Atemschutz ist der Oberbegriff für die Gruppe der Persönlichen Schutzausrüstungen (PSA), die dem Benutzer gefährdungsfreies Atmen ermöglicht. Diese PSA wird auch Atemschutzgerät genannt. Mit einem Atemschutzgerät werden schädigende Partikel durch Einsatz von Partikelfiltern aus der Luft zurückgehalten. Sofern es sich um gasförmige Schadstoffe handelt, werden Gasfilter eingesetzt. Kombinationen aus partikel- und gasförmigen Schadstoffen werden durch den Einsatz von Kombinationsfiltern aus der Luft gefiltert. Sofern Partikel-, Gas- oder Kombinationsfilter nicht eingesetzt werden können, weil diese keine oder keine ausreichende Filterwirkung ermöglichen, werden Isoliergeräte eingesetzt.
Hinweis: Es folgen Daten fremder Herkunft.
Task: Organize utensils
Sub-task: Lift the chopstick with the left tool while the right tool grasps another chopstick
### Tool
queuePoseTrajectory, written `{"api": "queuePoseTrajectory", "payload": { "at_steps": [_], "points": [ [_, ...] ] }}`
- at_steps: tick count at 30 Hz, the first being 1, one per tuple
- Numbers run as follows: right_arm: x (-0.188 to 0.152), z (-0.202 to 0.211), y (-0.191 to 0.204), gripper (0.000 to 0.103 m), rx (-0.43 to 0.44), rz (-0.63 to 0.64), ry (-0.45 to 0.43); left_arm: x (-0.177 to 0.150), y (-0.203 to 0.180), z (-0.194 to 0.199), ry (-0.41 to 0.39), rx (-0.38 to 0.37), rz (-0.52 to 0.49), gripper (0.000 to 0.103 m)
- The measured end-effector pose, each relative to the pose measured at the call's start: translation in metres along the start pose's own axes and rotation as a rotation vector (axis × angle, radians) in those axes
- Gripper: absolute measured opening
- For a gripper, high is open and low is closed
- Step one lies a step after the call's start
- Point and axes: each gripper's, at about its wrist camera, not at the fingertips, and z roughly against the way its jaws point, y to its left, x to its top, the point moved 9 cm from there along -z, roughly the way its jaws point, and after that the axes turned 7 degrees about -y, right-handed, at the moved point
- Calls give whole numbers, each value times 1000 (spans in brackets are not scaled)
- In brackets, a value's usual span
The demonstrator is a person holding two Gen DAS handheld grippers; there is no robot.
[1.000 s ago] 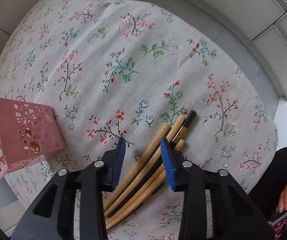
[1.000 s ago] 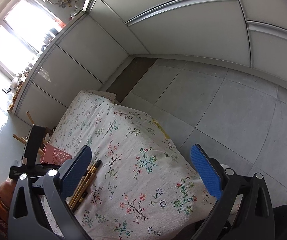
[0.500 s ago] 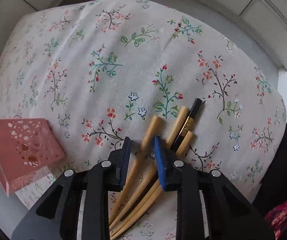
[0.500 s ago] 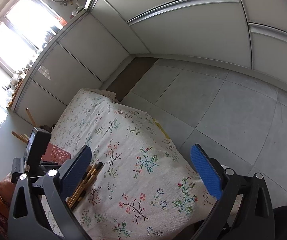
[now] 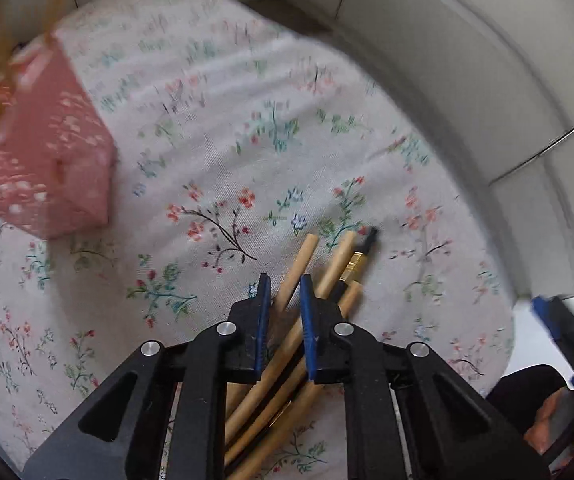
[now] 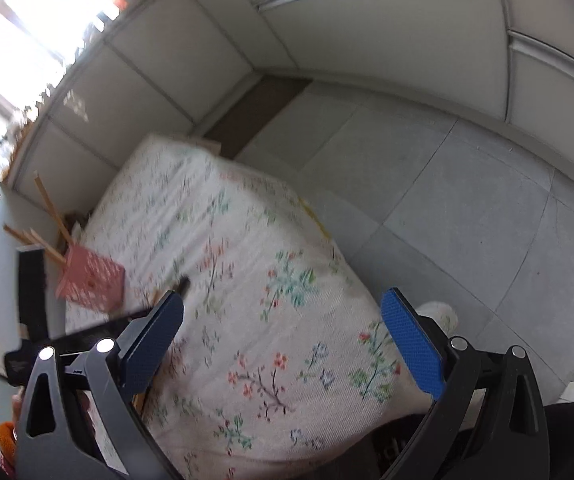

Bei Isoliergeräten erhält der Benutzer Atemluft aus einem Atemluftvorrat zur Verfügung gestellt. Der Benutzer ist beim Einsatz eines Isoliergeräts vollständig von der Umgebungsatmosphäre isoliert.

 

Gesetze, Vorschriften und Rechtsprechung

Für Atemschutz ist grundsätzlich die DGUV-R 112-190 "Benutzung von Atemschutzgeräten" anzuwenden. Sie konkretisiert die PSA-Benutzungs-Verordnung. Für Feuerwehren gilt die FwDV 7 "Atemschutz". Für die Gefährdungsbeurteilung sind die Gefahrstoffverordnung und die Technischen Regeln Gefahrstoffe zu berücksichtigen. Dabei nennen die TRGS 900 "Arbeitsplatzgrenzwerte" und die TRGS 903 "Biologische Grenzwerte" die für das Einatmen von Gefahrstoffen und biologischen Arbeitsstoffen einzuhaltenden Grenzwerte, die bei der Auswahl von Atemschutz Berücksichtigung finden. Die Durchführung arbeitsmedizinischer Vorsorgeuntersuchungen für Atemschutzgeräteträger ist in der ArbMedVV geregelt.